(June 4, 2026) Relying on policies for the resource utilization of agricultural and forestry waste, the industrialization of white carbon black using rice husk ash as raw material has recently accelerated. Thanks to its low-carbon attributes, it avoids EU carbon tariffs, becoming a new growth point for domestic white carbon black foreign trade, ushering in a new round of transformation in the raw material structure of the industry.
In previous years, silica production mostly relied on quartz ore and chemical raw materials, resulting in high mineral resource consumption and high carbon emissions. Products exported to the EU and many countries in Europe and America often faced high carbon tax deductions. This year, supporting chemical deep processing projects in agricultural and forestry industrial parks across the country have been launched. Major rice-producing areas have concentrated on recycling waste rice husks, calcined and extracted to prepare white carbon black raw materials, and the waste is converted locally, effectively solving the pollution problem from burning straw and husks, aligning with the dual-carbon environmental protection direction.

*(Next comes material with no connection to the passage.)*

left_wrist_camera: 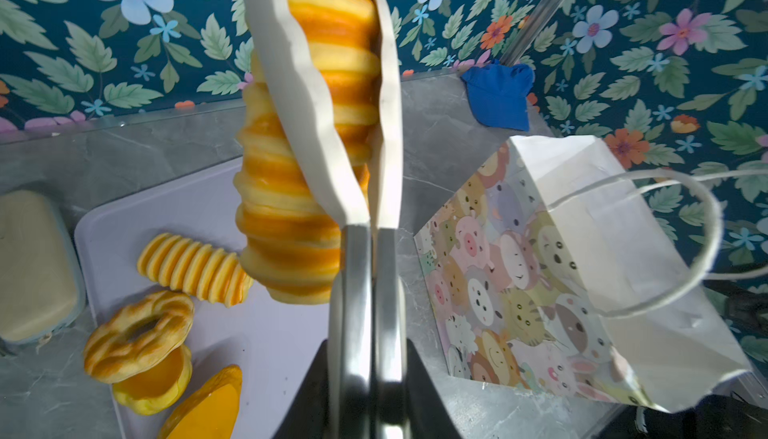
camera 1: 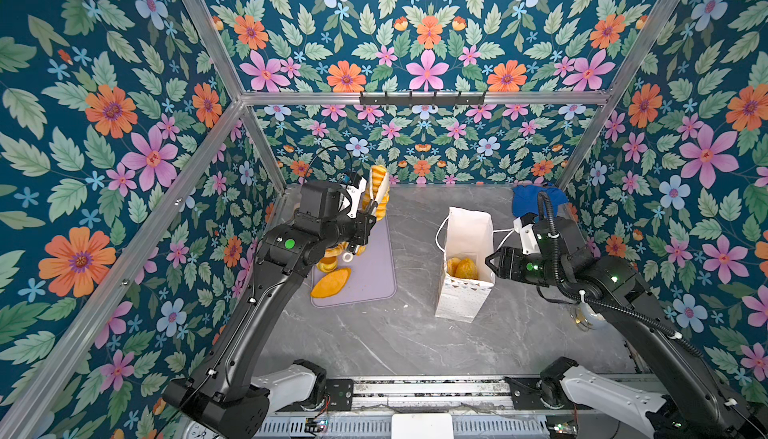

According to market research data, the comprehensive production cost of recycled silica is 10%~15% lower than that of traditional ore routes, and the carbon footprint has decreased by over 60%. In the current foreign trade environment, orders for recycled silica with complete low-carbon certification are in short supply. Buyers in Southeast Asia and the EU prioritize low-carbon grade products, with export premiums of 8%~12% for products of the same specification. Many small and medium-sized silica factories shut down old ore production lines and renovated rice husk ash recycling lines; in the second quarter, six 10,000-ton recycling units were officially put into operation.
At the product application level, recycled precipitated silica meets the standards for ordinary rubber, footwear, and daily-use silicone rubber, and some refined modified products have successfully entered the green tire supply chain. Due to raw material supply constraints, the current production capacity of recycled silica accounts for only about 7% of the domestic total. As the national rice husk recycling industry chain improves, there is ample room for capacity expansion.
Industry insiders analyze that under the normalized carbon tariff environment, low-carbon circular production has become the key path for the silica industry to break the low-price competition. In the future, raw materials will shift from mineral dependence to resource utilization of agricultural and forestry solid waste, becoming the mainstream direction for small and medium-sized factories to transform and upgrade.